I made my awkward exit out of the class and felt relieved. I did something that was just about impossible last year. I asked somebody out. I would never have the guts to do that before. Yes it was awkward, yes I was nervous and shaking, and yes she turned me down. But I asked her! No more daydreaming, no more 'what if' feelings. I was suprised. I expected to feel very hurt by her rejection, I was even worried that tears would well up in my eyes. But I felt good.

I still have no girlfriend or dating experience. But maybe it will happen. There is a much greater chance now that i'm not afraid of asking someone out. Thanks for reading.


----------



## LostPancake (Apr 8, 2009)

Congratulations Rushes, that is great! Good going! :clap


----------



## mind_games (Nov 30, 2008)

Wow, well done for pushing yourself Rushes. And I fear the awkward exit too; in fact thats my greatest fear when asking a girl out: how the hell am I gonna compose myself and walk away if she rejects me.


----------



## SAgirl (Nov 15, 2003)

I love how you put a smiley face beside I got rejected. I feel so proud of you for taking that risk of being rejected. I love how you seem to not feel disappointed about the outcome and just knowing that she is not ultimately into you is what makes you happy and made the whole thing worthwhile. That is definately a triumph! Wow, good going. This sounds like great practice for when you do meet a girl who you would like to ask out in the future.


----------



## wxolue (Nov 26, 2008)

dont doubt yourself! be confident. sounds to me like she isnt totally put off by you yet. dont doubt that you can be the guy that does something sweet to make her fall for you.


----------



## Rushes (Mar 31, 2009)

wxolue said:


> dont doubt yourself! be confident. sounds to me like she isnt totally put off by you yet. dont doubt that you can be the guy that does something sweet to make her fall for you.

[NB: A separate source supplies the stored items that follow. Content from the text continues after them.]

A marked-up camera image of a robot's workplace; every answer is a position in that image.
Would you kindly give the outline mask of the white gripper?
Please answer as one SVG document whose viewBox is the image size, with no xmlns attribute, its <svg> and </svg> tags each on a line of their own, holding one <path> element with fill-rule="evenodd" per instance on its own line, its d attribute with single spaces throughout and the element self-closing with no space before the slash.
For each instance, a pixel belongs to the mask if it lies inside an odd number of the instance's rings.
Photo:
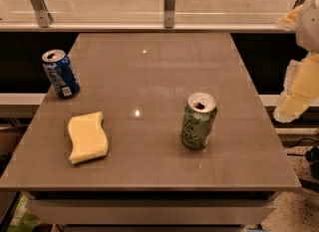
<svg viewBox="0 0 319 232">
<path fill-rule="evenodd" d="M 319 0 L 305 0 L 280 17 L 275 26 L 296 30 L 296 43 L 309 53 L 301 62 L 291 60 L 285 74 L 284 90 L 273 112 L 279 122 L 299 118 L 319 98 Z"/>
</svg>

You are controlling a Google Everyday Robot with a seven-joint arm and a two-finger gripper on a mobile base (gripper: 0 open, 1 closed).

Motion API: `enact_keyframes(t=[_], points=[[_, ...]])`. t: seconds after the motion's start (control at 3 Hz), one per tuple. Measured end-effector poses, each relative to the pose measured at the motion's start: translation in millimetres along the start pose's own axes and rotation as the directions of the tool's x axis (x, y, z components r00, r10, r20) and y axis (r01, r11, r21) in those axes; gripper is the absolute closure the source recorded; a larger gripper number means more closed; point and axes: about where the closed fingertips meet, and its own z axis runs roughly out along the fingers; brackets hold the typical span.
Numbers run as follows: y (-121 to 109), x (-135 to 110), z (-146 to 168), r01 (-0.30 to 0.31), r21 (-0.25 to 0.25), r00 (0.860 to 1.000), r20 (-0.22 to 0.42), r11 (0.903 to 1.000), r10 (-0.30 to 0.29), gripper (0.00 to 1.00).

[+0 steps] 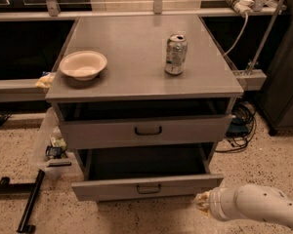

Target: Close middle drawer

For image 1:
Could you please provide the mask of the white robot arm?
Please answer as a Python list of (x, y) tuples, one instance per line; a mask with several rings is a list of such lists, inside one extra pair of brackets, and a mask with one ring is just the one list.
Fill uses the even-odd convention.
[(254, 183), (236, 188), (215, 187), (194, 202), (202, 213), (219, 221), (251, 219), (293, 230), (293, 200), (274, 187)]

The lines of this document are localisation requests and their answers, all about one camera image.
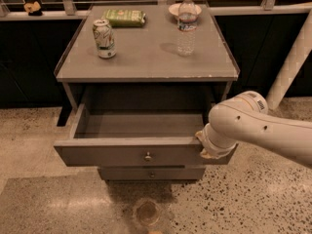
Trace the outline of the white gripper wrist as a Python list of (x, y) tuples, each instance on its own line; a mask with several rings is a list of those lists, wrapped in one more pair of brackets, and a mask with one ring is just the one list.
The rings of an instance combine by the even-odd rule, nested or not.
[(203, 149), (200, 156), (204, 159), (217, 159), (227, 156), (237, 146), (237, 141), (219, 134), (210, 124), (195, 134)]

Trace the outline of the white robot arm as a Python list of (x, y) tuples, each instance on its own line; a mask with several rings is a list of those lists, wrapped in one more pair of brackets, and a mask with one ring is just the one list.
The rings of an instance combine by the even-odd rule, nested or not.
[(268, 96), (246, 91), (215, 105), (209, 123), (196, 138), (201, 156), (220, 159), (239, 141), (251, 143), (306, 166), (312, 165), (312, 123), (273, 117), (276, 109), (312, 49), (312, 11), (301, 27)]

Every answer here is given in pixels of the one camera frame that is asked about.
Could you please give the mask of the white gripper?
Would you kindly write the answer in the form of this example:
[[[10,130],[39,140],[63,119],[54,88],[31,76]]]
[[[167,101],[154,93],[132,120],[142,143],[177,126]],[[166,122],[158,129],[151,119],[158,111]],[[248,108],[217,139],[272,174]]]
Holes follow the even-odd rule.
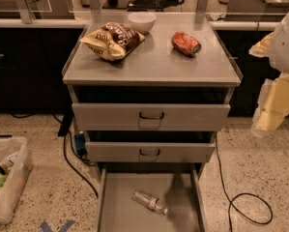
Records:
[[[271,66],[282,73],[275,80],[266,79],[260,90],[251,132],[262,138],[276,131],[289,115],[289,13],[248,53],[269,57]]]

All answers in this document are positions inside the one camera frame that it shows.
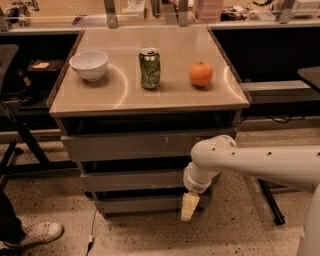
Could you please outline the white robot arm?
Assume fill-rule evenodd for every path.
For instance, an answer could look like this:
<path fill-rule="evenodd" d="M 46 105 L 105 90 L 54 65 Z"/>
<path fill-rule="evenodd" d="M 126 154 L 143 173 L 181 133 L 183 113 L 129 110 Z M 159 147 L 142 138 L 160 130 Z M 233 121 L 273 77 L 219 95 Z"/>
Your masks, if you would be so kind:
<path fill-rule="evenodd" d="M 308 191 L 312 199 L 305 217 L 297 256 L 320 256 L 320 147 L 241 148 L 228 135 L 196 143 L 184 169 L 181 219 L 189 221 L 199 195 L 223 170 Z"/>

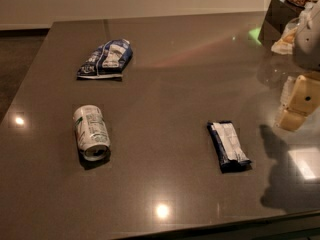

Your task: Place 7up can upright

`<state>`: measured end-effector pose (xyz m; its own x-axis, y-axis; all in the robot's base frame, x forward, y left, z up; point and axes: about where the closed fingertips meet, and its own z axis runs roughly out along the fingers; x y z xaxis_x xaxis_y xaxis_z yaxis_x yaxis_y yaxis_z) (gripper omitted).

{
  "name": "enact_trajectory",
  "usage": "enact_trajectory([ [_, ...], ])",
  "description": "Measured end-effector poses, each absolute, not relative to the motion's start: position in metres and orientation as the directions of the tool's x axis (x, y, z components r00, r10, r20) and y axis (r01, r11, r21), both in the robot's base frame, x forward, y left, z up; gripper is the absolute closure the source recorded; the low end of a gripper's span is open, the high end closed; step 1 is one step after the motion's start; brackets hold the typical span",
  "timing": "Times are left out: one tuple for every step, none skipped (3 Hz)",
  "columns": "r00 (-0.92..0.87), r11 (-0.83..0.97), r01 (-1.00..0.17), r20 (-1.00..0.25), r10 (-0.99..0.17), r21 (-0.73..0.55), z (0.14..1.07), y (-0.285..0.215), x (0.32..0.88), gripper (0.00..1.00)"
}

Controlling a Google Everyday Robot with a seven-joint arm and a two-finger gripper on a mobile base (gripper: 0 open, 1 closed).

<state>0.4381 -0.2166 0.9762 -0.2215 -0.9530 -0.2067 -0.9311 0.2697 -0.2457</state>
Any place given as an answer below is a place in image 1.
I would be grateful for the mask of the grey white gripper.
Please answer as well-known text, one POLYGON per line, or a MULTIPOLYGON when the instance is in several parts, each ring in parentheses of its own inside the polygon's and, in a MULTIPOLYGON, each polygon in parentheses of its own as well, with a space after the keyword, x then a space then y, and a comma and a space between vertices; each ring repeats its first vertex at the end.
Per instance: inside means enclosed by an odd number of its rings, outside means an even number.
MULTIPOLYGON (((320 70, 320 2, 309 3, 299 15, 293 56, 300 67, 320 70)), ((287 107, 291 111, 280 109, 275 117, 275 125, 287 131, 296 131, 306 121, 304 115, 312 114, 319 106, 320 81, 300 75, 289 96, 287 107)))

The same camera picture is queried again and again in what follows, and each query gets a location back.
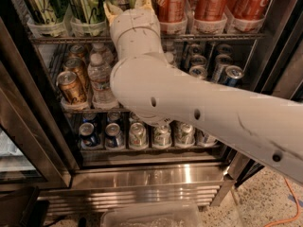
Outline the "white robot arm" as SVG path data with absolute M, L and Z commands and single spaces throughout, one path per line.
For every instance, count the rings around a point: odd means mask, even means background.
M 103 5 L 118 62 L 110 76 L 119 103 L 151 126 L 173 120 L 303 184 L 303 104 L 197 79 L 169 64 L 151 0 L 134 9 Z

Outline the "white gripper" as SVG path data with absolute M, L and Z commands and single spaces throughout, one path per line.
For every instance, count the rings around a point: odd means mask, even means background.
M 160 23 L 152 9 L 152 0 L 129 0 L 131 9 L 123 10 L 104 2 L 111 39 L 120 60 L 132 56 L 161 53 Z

No man. Its finished. Class ends soon and she is leaving to a different university. I still have my dignity and won't trail after her like a puppy dog. I did what I could, but she has made her feelings clear. If I keep pressuring her she might give me a more blunt response.

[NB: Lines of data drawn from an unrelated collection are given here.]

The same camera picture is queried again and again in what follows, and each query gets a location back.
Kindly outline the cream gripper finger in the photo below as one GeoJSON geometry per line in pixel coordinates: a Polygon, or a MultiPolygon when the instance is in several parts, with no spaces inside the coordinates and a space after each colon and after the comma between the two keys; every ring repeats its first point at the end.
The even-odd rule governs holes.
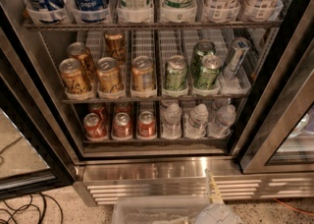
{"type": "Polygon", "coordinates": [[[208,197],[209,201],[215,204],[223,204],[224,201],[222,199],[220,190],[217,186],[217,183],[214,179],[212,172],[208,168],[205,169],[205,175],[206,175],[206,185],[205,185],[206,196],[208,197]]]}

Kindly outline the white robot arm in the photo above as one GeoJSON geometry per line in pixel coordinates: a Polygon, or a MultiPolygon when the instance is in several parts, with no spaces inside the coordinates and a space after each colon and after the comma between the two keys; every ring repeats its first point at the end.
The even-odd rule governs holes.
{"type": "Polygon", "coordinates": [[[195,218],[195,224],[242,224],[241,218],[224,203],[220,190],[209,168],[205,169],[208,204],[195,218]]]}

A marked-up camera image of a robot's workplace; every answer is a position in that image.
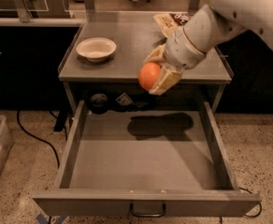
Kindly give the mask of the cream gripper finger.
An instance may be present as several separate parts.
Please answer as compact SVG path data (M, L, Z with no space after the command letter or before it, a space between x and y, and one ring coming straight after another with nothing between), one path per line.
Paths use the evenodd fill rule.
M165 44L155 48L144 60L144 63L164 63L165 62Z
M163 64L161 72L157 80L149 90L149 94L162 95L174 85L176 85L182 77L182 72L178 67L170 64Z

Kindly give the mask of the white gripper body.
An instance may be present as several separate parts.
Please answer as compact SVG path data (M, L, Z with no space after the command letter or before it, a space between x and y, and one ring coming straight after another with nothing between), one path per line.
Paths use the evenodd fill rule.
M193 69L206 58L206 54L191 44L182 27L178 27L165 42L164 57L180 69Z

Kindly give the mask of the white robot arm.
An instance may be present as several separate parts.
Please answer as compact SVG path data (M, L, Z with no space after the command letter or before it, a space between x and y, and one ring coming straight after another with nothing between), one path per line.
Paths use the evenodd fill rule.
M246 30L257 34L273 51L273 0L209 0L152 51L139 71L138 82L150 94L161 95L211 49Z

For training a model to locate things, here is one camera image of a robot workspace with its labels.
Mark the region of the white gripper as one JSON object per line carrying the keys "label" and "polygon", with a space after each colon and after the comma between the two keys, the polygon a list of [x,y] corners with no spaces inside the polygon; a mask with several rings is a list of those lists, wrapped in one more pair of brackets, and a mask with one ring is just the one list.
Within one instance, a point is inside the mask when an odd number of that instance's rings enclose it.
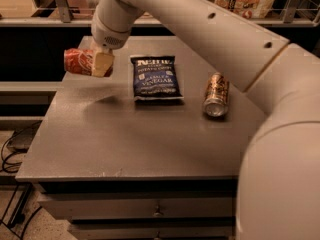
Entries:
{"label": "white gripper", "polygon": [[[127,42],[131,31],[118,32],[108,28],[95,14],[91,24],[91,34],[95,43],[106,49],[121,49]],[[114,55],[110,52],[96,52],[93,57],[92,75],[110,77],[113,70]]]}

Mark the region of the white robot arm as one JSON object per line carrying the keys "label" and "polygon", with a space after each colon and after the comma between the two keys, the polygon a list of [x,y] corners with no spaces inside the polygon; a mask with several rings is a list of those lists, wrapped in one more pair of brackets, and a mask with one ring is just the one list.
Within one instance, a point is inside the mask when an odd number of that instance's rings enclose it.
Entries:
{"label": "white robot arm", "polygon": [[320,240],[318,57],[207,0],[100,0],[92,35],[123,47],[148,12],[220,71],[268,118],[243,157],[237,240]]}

I respect her decision and the polite way in which she handled things. I'm just going to accept the situation and move on.


----------



## hopeful17 (Dec 21, 2008)

wow, very good job. i applaud u for having the courage to do something that put u way out of ur comfort zone. that gives the rest of us that have a fear of rejection, hope to know that rejection isnt as bad as we think it is. i think i might take ur advice and ask a guy to the prom that i have had a crush on,lol. again, congrats


----------



## DepecheEyes (Aug 19, 2008)

Excellent job Rushes! You may not have gotten a date but what you did accomplish is that you disproved the irrational belief that "to be rejected is terrible or horrible." This experience has shown that rejection isn't as bad as we think it is. Certainly, it isn't satisfying either, but it isn't as horrific as we usually make it out to be. Perhaps your testimonial would inspire many of us "shy males" to start approaching girls so that we can reduce our social anxiety.

Once again, great job!!!


----------



## Futures (Aug 27, 2005)

That's how I felt after getting rejected. Most people act like their life is going to be over and they'll never be able to show their face again. But I was more proud of myself for accomplishing the task of asking someone out that I did not even care that much that I got shafted.


----------



## Franky (Nov 15, 2008)

That's pretty cool that you put yourself out there and did that. I'm very impressed.

She didn't actually say no to you though. Are you going to keep in contact with her? You should have asked her to meet you for lunch or coffee then it wouldn't have seemed like a date and she probably would have said yes. If you've got her email or whatever you could still chat to her? she said you were cute sort of!


----------



## heyubigrockstar (Jul 15, 2008)

that's really impressive, it'll only get easier now that you've done it once.


----------



## veryshyperson (Mar 28, 2009)

That's great! er..kinda. My only advice now would be not to focus on her anymore and not to think about anything you did wrong in that situation. I know that's something I would focus on a huge amount, but that is basically like feeding your anxiety. Don't do it. Just be proud of yourself that you had the courage to do this and try try again.


----------



## wxolue (Nov 26, 2008)

Rushes said:


> No man. Its finished. Class ends soon and she is leaving to a different university. I still have my dignity and won't trail after her like a puppy dog. I did what I could, but she has made her feelings clear. If I keep pressuring her she might give me a more blunt response.
> 
> I respect her decision and the polite way in which she handled things. I'm just going to accept the situation and move on.


well if shes going away, maybe thats different. the way you said it, she had not stated her mind yet. which means it wusent a definite no. i wusent there so i cant speak for how she sounded or what she was thinking. just saying. dont be so quick to put yourself down just because she didnt give a definite yes.


----------



## Rushes (Mar 31, 2009)

Thanks for the kind words guys. This experience has helped me get over the fear of rejection and speaking to women I like. If they're kind, they will let you down graciously. If they don't, then they were not worth your time anyway. 

I would be glad if this post has inspired other shy people to put themselves out there and ask girls out. Hopefully they will have better luck then me.


----------